• Problem statement: Repeat the full listing below verbatim and keep the images out.
(Supplied information Opens)
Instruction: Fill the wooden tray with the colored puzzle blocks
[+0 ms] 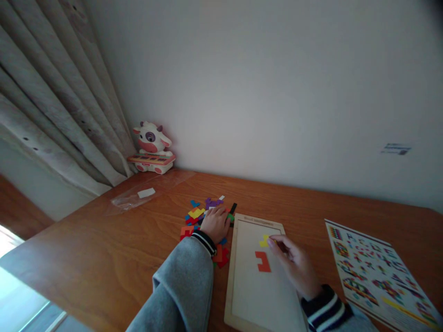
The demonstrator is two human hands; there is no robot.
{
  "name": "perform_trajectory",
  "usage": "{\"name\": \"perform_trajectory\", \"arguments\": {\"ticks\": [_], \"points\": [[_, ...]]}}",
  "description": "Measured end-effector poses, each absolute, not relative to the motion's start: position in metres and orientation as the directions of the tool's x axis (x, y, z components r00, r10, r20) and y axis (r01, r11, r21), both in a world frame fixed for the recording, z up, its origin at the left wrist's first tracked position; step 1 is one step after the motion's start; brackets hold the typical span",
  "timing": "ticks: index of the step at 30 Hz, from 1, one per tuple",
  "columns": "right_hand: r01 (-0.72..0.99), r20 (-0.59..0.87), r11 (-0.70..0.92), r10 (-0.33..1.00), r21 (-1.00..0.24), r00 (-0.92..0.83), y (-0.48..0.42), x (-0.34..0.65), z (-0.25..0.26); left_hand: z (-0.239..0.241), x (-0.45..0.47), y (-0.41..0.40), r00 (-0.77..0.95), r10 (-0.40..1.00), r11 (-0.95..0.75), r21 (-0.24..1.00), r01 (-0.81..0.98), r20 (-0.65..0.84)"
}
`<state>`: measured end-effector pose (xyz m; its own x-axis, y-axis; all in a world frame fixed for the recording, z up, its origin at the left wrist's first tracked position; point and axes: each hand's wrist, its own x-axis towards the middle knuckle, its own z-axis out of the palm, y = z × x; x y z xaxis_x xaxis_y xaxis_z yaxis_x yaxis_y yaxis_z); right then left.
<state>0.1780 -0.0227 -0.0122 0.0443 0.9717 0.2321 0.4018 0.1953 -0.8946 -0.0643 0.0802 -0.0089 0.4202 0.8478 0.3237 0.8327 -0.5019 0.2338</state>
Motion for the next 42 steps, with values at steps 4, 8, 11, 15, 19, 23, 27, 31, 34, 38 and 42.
{"name": "perform_trajectory", "arguments": {"ticks": [4,8,11,15,19,23,27,31,34,38,42], "points": [[0.395,0.231,0.197,0.972,-0.897,0.039,-0.024,0.177,-0.011,-0.010,-0.067,0.084,0.380,0.865,-0.474,0.283,0.834,0.329],[0.409,0.222,0.190,0.974,-0.893,0.033,-0.023,0.177,-0.013,-0.013,-0.069,0.088,0.332,0.873,-0.457,0.359,0.814,0.359],[0.410,0.226,0.195,0.974,-0.891,0.027,-0.023,0.177,-0.015,-0.017,-0.071,0.091,0.286,0.876,-0.445,0.426,0.788,0.388],[0.403,0.224,0.197,0.974,-0.894,0.021,-0.023,0.177,-0.016,-0.021,-0.073,0.094,0.236,0.872,-0.447,0.500,0.742,0.429],[0.403,0.213,0.178,0.976,-0.898,0.043,-0.023,0.177,-0.016,-0.023,-0.074,0.096,0.212,0.861,-0.467,0.550,0.693,0.463],[0.402,0.198,0.151,0.977,-0.903,0.078,-0.022,0.177,-0.015,-0.026,-0.074,0.098,0.210,0.856,-0.479,0.576,0.662,0.472],[0.374,0.206,0.121,0.959,-0.920,0.197,-0.020,0.178,-0.013,-0.029,-0.073,0.099,0.205,0.863,-0.470,0.587,0.660,0.461],[0.364,0.205,0.100,0.943,-0.926,0.263,-0.019,0.179,-0.012,-0.025,-0.072,0.096,0.208,0.866,-0.464,0.577,0.672,0.455],[0.415,0.189,0.104,0.967,-0.904,0.170,-0.018,0.180,-0.015,-0.019,-0.069,0.091,0.229,0.863,-0.473,0.561,0.680,0.450],[0.529,0.156,0.045,0.974,-0.847,0.166,-0.016,0.187,-0.018,-0.012,-0.065,0.084,0.329,0.834,-0.539,0.528,0.656,0.443],[0.606,0.145,-0.042,0.956,-0.794,0.257,-0.014,0.196,-0.016,-0.010,-0.063,0.078,0.482,0.766,-0.641,0.448,0.623,0.425]]}}
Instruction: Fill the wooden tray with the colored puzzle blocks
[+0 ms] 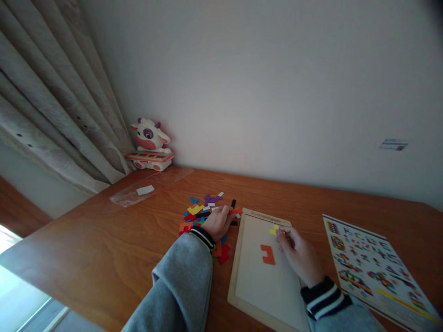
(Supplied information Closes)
• Written response:
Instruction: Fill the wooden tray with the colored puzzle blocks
[+0 ms] 
The demonstrator is two human hands; there is no robot.
{
  "name": "perform_trajectory",
  "usage": "{\"name\": \"perform_trajectory\", \"arguments\": {\"ticks\": [_], \"points\": [[_, ...]]}}",
  "description": "Measured end-effector poses, each absolute, not relative to the motion's start: position in metres and orientation as the directions of the tool's x axis (x, y, z components r00, r10, r20) and y axis (r01, r11, r21), both in a world frame fixed for the recording, z up, its origin at the left wrist's first tracked position; step 1 is one step after the motion's start; brackets hold the typical span",
  "timing": "ticks: index of the step at 30 Hz, from 1, one per tuple",
  "columns": "right_hand: r01 (-0.72..0.99), r20 (-0.59..0.87), r11 (-0.70..0.92), r10 (-0.33..1.00), r21 (-1.00..0.24), r00 (-0.92..0.83), y (-0.48..0.42), x (-0.34..0.65), z (-0.25..0.26); left_hand: z (-0.239..0.241), x (-0.45..0.47), y (-0.41..0.40), r00 (-0.77..0.95), r10 (-0.40..1.00), r11 (-0.95..0.75), r21 (-0.24..1.00), r01 (-0.81..0.98), r20 (-0.65..0.84)"
}
`<state>`: measured end-effector pose (xyz m; its own x-axis, y-axis; all in a world frame fixed for the recording, z up, its origin at the left wrist's first tracked position; point and axes: each hand's wrist, its own x-axis towards the middle knuckle, its own z-axis out of the palm, y = z × x; x y z xaxis_x xaxis_y xaxis_z yaxis_x yaxis_y yaxis_z); right then left.
<state>0.1780 -0.0227 -0.0122 0.0443 0.9717 0.2321 0.4018 0.1953 -0.8946 -0.0643 0.0802 -0.0089 0.4202 0.8478 0.3237 0.8327 -0.5019 0.2338</state>
Motion for the next 42 steps, with values at steps 4, 8, 11, 15, 19, 23, 27, 31, 34, 38 and 42.
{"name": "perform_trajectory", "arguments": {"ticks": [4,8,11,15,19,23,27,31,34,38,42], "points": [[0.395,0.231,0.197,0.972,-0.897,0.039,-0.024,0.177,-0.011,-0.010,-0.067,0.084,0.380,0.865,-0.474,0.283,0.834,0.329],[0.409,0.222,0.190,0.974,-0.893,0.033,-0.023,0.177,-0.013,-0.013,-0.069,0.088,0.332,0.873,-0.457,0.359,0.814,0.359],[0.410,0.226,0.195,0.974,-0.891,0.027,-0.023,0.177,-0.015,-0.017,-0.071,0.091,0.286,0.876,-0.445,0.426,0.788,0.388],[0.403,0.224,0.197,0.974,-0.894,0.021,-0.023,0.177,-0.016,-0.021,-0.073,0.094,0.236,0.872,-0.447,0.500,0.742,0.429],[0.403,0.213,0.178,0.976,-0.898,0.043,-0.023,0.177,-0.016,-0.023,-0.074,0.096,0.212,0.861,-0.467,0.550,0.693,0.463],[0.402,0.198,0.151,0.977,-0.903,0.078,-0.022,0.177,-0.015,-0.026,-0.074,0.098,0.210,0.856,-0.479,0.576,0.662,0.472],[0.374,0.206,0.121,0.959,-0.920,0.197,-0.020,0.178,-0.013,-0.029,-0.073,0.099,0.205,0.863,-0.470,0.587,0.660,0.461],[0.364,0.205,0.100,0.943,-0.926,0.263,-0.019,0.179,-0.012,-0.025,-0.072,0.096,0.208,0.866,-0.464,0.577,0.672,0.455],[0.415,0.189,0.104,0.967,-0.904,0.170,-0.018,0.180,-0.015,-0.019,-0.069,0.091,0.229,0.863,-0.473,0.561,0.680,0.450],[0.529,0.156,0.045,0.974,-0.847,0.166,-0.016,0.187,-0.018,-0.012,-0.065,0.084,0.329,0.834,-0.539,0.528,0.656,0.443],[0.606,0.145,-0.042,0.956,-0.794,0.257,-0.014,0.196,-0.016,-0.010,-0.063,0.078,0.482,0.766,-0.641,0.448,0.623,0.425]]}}
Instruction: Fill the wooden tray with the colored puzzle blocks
[+0 ms] 

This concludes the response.